Tea polyphenols (TP), as representative bioactive compounds of tea, exhibit anti-inflammatory and hypolipidemic effects on aging-associated Diabetic kidney disease (DKD), but the exact mechanism is unclear. Inflammation resulting from the dynamic imbalance of macrophage polarization and the injury of podocytes caused by lipid accumulation together drives the disease process. This study aims to explore the mechanism of TP alleviating aging with DKD via macrophage polarization and podocyte lipid accumulation. Initially, aging with DKD model rats were treated with or without TP (75, 150, 300 mg/kg once daily, ig) for 8 weeks; lipid accumulation in podocytes, inflammatory cytokines in serum and kidney, and macrophage phenotype in kidney were detected.

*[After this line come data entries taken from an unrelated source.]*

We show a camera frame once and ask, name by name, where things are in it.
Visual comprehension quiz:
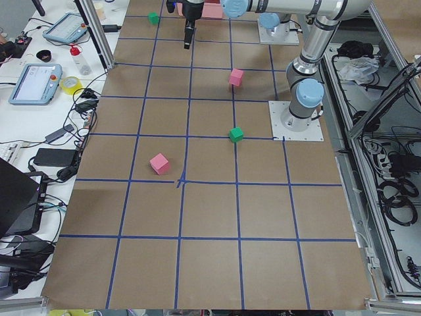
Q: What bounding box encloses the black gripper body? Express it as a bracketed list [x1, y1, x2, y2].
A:
[182, 0, 205, 22]

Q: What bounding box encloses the pink plastic bin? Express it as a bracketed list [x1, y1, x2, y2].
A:
[177, 1, 223, 18]

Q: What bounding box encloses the green cube near bin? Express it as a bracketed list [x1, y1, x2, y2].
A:
[147, 12, 160, 25]

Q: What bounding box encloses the pink cube near centre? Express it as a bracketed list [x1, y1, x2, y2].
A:
[228, 68, 244, 87]

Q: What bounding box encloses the pink cube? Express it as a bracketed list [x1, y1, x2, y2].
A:
[149, 153, 170, 175]
[228, 68, 244, 87]

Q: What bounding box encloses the small black adapter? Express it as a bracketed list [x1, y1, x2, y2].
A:
[102, 24, 121, 33]

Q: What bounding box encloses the white squeeze bottle red cap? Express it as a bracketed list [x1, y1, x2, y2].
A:
[70, 45, 91, 76]

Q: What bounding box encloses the teach pendant far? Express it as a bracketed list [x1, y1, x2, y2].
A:
[42, 13, 87, 45]

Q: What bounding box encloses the teach pendant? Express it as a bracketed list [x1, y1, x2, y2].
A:
[42, 13, 87, 45]
[9, 64, 62, 105]

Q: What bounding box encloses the green cube near base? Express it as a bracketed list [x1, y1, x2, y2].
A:
[229, 126, 244, 143]

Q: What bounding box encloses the yellow tape roll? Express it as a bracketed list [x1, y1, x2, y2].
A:
[59, 76, 83, 95]

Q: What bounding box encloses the pink cube far side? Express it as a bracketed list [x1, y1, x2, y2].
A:
[149, 153, 170, 175]

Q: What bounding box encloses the small black bowl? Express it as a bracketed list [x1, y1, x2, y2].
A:
[36, 49, 52, 63]

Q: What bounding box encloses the teach pendant near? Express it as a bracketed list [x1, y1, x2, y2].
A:
[9, 64, 62, 105]

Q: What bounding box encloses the crumpled white cloth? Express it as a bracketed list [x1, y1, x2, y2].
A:
[339, 57, 380, 85]

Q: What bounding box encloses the grey usb hub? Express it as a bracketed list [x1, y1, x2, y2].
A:
[45, 124, 74, 144]

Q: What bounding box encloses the black power adapter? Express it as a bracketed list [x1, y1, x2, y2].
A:
[34, 148, 76, 167]

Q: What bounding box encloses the black laptop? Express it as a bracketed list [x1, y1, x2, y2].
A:
[1, 159, 47, 237]

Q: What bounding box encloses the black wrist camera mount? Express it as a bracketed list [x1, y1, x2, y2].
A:
[166, 0, 178, 14]

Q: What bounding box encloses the aluminium frame post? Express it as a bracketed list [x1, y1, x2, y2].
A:
[74, 0, 114, 70]

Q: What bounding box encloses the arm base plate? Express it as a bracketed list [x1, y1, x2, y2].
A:
[258, 21, 299, 46]
[268, 101, 324, 142]

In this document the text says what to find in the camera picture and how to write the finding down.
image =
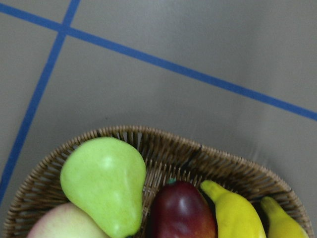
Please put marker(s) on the yellow banana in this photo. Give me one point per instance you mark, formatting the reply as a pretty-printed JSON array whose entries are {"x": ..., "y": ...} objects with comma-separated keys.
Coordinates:
[
  {"x": 235, "y": 215},
  {"x": 281, "y": 225}
]

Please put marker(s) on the brown wicker basket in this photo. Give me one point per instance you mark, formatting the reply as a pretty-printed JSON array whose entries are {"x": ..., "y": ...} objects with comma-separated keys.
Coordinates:
[{"x": 166, "y": 156}]

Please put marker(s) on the green pear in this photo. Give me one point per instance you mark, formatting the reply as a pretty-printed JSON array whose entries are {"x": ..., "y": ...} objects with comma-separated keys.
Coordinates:
[{"x": 105, "y": 177}]

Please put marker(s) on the red apple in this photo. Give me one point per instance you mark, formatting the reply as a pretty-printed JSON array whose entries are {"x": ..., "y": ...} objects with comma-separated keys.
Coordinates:
[{"x": 180, "y": 211}]

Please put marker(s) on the pink peach apple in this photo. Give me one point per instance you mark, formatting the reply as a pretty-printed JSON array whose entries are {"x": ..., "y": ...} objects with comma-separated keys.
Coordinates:
[{"x": 66, "y": 221}]

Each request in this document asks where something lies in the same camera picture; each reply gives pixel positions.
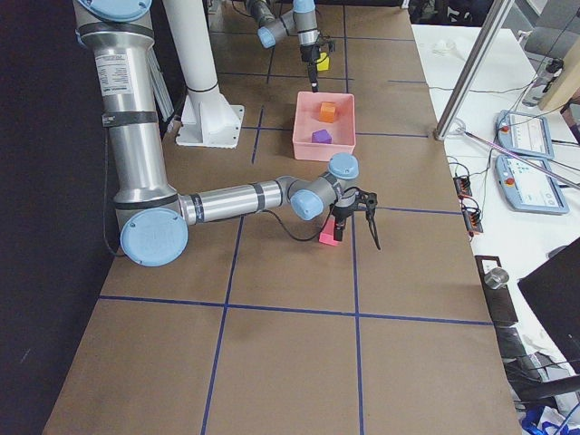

We found silencing information regulator 1 (SIRT1), a key protein of cell senescence; its activation contributes to the transition of macrophages towards an anti-inflammatory phenotype. (-)-Epigallocatechin gallate (EGCG), the most important monomeric compound of TP, has been found to stably bind to SIRT1 by molecular docking experiment. Furthermore, an indirect co-culture system of RAW264.7 and MPC5 cells was constructed to investigate the effect of EGCG on the targeted macrophage polarization, ameliorating podocyte lipid accumulation. The agonist and inhibitor of SIRT1 were used to validate through immunofluorescence analysis, Oil Red O staining, lipid-related protein analysis, and phalloidin marking. We demonstrated that TP promotes SIRT1 activation, thereby enhancing the transformation of macrophages into the M2 phenotype, reducing renal inflammation, and ultimately alleviating podocyte lipid accumulation. Our study provides a new insight into the ways in which tea and its chemicals protect DKD in the elderly.